* _EXERCISE_
In the records that follow, the lines from the one containing "Machine-readable labels follow" to the one containing "right finger, your assistance would be valued.", inclusive, are to be given again exactly.

[[ PROVIDED MATERIAL open ]]

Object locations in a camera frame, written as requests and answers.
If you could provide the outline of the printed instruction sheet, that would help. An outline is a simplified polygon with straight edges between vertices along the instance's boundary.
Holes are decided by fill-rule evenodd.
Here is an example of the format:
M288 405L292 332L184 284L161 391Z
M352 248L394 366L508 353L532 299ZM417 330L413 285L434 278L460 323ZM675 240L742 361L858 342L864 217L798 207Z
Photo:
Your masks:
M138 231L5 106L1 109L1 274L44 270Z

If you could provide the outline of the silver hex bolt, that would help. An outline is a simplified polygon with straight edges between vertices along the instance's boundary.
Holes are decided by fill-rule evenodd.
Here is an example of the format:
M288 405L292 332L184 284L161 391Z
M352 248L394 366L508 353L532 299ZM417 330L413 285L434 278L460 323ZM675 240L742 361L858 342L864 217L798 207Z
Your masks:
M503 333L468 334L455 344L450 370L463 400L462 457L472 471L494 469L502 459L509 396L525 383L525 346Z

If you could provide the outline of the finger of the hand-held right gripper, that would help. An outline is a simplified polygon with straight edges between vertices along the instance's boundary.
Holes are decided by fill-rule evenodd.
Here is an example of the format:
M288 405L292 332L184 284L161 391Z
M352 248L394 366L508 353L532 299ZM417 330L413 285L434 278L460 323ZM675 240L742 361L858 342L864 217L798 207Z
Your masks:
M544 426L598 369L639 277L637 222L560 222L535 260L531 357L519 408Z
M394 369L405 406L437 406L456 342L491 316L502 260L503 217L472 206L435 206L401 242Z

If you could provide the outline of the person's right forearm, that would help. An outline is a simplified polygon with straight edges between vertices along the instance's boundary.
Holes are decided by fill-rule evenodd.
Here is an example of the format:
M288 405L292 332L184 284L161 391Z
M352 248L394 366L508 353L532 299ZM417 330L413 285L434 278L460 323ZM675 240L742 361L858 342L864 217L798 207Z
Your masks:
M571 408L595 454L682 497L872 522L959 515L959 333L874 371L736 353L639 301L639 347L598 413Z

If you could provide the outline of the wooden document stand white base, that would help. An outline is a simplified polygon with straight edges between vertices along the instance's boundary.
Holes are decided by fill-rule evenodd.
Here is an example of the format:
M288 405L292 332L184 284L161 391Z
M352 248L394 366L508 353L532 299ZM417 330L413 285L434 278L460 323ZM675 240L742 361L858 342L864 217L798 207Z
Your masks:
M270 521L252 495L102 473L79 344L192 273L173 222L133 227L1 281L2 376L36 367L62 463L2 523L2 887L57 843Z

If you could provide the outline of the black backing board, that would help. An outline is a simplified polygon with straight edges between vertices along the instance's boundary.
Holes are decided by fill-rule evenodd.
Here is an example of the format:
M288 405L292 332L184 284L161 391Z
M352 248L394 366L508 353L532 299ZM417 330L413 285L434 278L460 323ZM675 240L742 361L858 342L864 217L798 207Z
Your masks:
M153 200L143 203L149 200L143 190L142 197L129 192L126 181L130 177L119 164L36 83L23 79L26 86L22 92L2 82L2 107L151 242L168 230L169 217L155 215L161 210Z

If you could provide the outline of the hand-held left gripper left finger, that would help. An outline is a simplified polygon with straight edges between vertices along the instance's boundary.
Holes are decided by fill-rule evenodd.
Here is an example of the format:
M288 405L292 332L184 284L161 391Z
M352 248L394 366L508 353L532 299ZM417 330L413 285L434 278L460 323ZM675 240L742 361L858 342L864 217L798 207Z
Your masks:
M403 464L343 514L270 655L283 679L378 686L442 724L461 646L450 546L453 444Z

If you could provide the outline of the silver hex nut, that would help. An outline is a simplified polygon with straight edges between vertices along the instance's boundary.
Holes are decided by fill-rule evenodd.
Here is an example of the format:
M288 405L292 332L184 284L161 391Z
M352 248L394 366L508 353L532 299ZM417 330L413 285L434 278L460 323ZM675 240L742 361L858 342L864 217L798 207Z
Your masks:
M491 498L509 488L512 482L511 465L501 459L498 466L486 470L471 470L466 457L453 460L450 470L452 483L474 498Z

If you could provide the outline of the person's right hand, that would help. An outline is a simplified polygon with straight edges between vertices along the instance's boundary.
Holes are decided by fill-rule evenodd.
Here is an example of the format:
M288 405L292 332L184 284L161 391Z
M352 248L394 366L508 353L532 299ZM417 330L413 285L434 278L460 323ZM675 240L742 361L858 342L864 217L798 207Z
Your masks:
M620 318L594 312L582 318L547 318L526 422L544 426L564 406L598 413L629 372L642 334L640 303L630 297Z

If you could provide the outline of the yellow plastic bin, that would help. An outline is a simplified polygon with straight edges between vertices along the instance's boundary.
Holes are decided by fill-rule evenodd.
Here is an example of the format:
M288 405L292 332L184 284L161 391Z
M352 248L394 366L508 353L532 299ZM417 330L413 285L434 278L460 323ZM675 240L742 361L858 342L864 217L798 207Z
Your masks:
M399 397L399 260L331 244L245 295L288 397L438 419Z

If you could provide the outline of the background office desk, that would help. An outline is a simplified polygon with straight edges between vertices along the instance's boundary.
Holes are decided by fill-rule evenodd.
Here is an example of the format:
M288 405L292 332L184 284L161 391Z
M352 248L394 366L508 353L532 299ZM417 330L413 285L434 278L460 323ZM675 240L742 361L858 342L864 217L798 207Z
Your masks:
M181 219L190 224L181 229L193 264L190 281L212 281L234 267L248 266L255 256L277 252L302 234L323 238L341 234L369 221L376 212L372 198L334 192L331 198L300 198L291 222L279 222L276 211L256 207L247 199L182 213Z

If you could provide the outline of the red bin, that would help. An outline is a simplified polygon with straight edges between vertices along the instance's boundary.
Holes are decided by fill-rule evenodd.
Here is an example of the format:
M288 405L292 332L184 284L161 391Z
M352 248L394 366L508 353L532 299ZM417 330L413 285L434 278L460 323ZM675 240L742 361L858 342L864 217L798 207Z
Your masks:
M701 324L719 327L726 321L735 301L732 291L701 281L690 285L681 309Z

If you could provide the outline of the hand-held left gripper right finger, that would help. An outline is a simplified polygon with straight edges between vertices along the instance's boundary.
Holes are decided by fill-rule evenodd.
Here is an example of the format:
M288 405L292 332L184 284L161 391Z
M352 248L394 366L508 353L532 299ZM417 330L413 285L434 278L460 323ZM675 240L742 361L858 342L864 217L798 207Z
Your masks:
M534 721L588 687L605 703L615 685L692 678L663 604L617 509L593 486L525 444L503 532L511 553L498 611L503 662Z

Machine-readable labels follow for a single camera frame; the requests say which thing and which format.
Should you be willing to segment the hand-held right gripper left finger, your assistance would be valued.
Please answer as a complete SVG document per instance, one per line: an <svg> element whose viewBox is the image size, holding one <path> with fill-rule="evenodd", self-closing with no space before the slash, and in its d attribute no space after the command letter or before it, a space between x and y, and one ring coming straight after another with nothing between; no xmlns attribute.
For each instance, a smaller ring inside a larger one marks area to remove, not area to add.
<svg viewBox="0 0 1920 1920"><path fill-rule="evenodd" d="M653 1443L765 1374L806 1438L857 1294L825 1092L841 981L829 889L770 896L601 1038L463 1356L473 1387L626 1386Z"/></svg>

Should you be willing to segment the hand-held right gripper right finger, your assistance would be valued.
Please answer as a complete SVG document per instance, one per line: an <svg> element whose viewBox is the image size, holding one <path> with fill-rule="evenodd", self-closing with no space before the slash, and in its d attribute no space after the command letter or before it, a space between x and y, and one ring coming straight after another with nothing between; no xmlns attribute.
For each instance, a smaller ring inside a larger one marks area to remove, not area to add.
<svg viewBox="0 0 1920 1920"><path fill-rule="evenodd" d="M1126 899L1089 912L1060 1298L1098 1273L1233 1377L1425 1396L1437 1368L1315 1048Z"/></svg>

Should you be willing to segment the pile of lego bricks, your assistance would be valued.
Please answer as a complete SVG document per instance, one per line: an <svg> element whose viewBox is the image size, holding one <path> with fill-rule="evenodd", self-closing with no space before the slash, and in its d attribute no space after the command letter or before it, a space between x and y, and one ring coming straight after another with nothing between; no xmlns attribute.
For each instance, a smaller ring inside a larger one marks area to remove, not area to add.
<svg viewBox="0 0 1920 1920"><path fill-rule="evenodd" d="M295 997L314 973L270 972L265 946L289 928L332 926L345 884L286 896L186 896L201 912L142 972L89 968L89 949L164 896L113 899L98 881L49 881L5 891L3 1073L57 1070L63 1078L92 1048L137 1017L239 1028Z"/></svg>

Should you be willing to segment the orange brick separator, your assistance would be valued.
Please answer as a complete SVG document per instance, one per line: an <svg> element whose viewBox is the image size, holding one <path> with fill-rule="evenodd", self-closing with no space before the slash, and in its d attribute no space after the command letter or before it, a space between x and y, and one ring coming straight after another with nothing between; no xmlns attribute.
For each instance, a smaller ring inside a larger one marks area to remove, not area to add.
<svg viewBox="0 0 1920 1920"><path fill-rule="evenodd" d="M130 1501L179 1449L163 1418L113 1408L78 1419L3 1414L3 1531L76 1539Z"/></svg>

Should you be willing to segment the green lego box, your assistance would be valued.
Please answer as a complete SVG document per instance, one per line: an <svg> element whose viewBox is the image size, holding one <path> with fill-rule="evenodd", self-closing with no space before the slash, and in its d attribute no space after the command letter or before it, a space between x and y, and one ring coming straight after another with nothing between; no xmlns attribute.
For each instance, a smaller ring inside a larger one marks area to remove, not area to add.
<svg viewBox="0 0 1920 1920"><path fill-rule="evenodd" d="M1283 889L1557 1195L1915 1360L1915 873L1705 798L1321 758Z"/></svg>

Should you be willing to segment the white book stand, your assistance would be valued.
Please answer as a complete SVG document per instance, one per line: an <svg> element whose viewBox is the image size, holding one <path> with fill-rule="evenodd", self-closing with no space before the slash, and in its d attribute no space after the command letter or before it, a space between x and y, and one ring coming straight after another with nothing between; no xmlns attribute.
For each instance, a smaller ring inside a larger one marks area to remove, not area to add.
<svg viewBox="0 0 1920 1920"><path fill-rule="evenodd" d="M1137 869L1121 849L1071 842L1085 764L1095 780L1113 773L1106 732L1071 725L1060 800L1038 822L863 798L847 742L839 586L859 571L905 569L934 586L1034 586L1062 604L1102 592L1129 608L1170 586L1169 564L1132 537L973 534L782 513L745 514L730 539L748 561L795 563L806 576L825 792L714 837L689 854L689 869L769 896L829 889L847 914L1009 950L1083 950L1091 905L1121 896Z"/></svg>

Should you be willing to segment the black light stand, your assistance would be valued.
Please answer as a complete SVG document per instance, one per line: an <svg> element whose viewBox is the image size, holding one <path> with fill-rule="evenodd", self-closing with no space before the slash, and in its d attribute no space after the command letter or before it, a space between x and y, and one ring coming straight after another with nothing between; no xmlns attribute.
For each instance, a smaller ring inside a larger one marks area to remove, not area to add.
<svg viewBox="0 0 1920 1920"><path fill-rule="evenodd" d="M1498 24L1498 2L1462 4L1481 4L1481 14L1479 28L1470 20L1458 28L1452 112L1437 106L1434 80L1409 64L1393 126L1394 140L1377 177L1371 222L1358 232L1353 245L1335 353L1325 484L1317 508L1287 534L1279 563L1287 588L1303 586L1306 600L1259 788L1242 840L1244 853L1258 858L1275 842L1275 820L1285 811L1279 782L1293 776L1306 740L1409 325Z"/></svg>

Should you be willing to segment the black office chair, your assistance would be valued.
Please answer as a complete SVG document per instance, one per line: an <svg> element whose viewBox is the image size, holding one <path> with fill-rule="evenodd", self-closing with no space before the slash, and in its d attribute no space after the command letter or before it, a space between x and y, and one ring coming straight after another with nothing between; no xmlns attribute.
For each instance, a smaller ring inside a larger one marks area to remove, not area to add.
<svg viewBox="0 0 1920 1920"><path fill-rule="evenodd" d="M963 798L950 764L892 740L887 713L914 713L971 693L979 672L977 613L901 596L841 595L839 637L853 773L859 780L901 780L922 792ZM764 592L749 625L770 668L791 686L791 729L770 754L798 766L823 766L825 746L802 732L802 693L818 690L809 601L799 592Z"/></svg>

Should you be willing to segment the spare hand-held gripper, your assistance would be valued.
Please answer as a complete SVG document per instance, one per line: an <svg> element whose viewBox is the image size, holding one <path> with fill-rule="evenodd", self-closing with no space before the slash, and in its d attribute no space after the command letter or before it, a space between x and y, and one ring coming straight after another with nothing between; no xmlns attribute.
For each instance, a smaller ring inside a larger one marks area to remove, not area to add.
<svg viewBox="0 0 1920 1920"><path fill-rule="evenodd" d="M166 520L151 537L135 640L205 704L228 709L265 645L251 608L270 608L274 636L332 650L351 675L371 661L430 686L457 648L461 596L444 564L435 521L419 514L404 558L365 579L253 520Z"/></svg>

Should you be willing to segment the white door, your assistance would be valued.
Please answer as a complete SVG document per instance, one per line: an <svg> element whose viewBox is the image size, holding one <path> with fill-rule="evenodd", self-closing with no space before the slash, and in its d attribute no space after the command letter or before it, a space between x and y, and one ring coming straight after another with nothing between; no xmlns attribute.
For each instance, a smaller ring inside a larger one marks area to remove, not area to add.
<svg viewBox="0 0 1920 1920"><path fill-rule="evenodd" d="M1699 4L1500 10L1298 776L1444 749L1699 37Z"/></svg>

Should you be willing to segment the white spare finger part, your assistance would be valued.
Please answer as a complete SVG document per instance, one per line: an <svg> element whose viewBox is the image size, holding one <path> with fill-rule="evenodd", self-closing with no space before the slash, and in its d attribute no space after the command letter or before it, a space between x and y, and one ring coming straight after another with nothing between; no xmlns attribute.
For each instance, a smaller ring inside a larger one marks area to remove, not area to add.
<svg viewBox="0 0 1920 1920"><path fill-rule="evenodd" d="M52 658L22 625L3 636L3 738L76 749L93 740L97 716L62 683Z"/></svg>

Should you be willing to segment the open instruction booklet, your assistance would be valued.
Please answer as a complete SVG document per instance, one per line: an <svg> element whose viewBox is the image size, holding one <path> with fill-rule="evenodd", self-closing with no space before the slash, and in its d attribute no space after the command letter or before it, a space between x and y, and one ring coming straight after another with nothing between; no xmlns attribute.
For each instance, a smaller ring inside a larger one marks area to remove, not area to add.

[[ PROVIDED MATERIAL closed ]]

* _EXERCISE OUTPUT_
Machine-readable labels follow for a single camera frame; the requests say which thing and which format.
Should you be willing to segment the hand-held right gripper left finger, your assistance would be valued.
Please answer as a complete SVG document per instance, one per line: an <svg> element whose viewBox is the image size, holding one <path> with fill-rule="evenodd", self-closing with no space before the slash, and in its d attribute no space after the command letter or before it, a space between x and y, and one ring coming straight after another with nothing between; no xmlns attribute.
For each instance, a smaller ring inside a larger one marks area to remove, not area to add.
<svg viewBox="0 0 1920 1920"><path fill-rule="evenodd" d="M653 1443L765 1374L806 1438L857 1294L825 1092L841 981L829 889L770 896L601 1038L463 1356L473 1387L626 1386Z"/></svg>

Should you be willing to segment the hand-held right gripper right finger, your assistance would be valued.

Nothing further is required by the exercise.